To follow the code examples in this guide, you must install Docker locally and download recipes.

  1. If you haven't already, download recipes.
  2. In the terminal, go to the recipe by running the following command:
    cd pinot-recipes/recipes/infer-schema-avro-data

JSON Data

We're going to infer a Pinot schema from the following Avro schema:

/avro/mastodon-topic-value.avsc
{
"type":"record",
"namespace":"com.simonaubury",
"name":"MastodonDetails",
"fields":[
{"name":"m_id","type":"long","default":0},
{"name":"created_at","type": "int","logicalType":"date"},
{"name":"created_at_str","type":"string","default":"unknown"},
{"name":"app","type":"string","default":"unknown"},
{"name":"url","type":"string","default":"null"},
{"name":"base_url","type":"string","default":"null"},
{"name":"language","type":"string","default":"null"},
{"name":"favourites","type":"int","default":0},
{"name":"username","type":"string","default":""},
{"name":"bot","type":"boolean"},
{"name":"tags","type":"int","default":0},
{"name":"characters","type":"int","default":0},
{"name":"words","type":"int","default":0},
{"name":"mastodon_text","type":"string","default":"null"}
]
}

Infer schema

Now we're going to infer a schema for this input file. We can do this using the AvroSchemaToPinotSchema command.

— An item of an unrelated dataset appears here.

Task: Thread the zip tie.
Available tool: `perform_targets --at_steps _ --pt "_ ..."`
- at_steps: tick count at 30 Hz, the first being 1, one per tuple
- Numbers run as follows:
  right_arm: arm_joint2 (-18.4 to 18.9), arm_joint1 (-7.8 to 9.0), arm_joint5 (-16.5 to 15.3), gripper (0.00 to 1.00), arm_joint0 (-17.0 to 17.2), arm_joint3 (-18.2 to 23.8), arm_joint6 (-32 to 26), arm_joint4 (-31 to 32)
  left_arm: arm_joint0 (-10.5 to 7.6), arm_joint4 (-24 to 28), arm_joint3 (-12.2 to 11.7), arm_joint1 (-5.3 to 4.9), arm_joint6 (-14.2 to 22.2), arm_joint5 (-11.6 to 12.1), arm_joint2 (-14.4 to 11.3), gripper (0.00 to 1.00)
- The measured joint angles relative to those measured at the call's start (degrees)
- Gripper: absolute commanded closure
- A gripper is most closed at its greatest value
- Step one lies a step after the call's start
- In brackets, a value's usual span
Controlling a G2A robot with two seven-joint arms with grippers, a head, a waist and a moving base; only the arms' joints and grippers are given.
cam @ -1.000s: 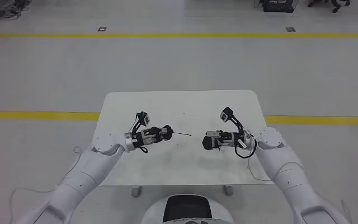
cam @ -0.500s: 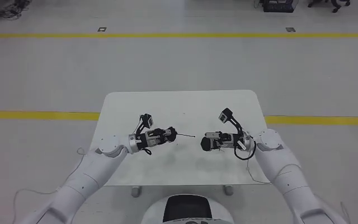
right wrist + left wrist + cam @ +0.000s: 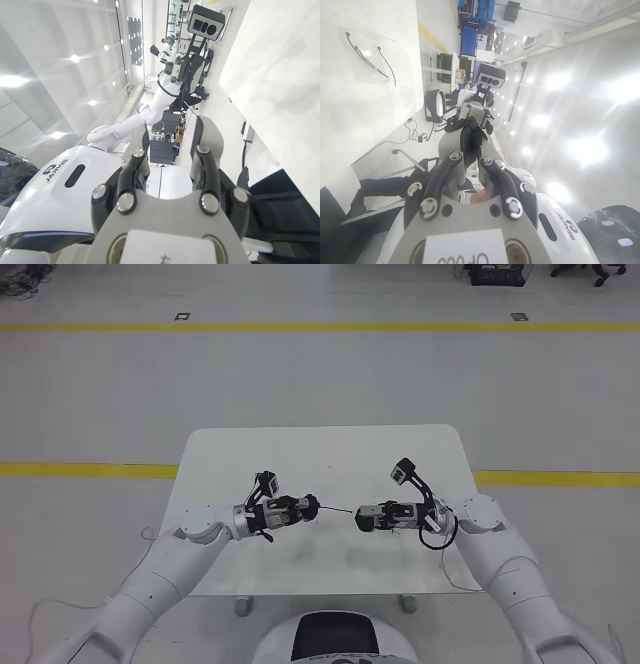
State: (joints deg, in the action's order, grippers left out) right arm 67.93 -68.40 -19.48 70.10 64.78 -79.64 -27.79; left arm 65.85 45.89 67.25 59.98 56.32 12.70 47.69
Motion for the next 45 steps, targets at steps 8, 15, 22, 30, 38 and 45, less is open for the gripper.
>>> perform_targets --at_steps 8,15,22,30,38,45 --pt "0.44 -0.65 0.00 0.76 -0.13 -0.82 0.00 1.34 -0.23 0.86 -0.66 0.39 0.71 0.07 0.05 1.00" --pt "1.02 -1.23 0.00 0.77 -0.03 -0.87 0.51 2.58 -0.43 0.25 -0.74 0.73 0.77 0.06 -0.33 1.00" --pt "1.71 -1.83 0.00 0.86 0.12 -0.50 0.44 3.29 -0.47 0.08 -1.05 0.98 1.13 0.23 -0.45 1.00" --pt "2.26 -2.52 0.00 0.88 0.19 -0.52 0.89 4.61 -0.49 0.02 -1.27 1.17 1.62 0.17 -0.32 1.00" --pt "2.95 -3.07 0.00 0.91 0.23 -0.86 0.63 5.28 -0.47 -0.20 -1.45 1.33 1.92 -0.04 -0.20 1.00" --pt "3.28 -3.48 0.00 0.91 0.07 -1.43 0.24 5.67 -0.44 -0.48 -1.52 1.46 1.76 -0.28 -0.13 1.00"
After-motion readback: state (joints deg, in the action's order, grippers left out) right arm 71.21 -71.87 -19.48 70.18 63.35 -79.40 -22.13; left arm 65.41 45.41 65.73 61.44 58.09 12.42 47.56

You can generate a schema file that creates a dimension column field per Aro field, by running the following command:

docker run \
-v ${PWD}/config:/config \
-v ${PWD}/avro:/avro \
apachepinot/pinot:0.12.0-arm64 AvroSchemaToPinotSchema \
-avroSchemaFile /avro/mastodon-topic-value.avsc \
-pinotSchemaName="mastodon" \
-outputDir="/config" \
-dimensions="" \
-timeColumnName "created_at" \
-metrics "favourites,words,characters,tags"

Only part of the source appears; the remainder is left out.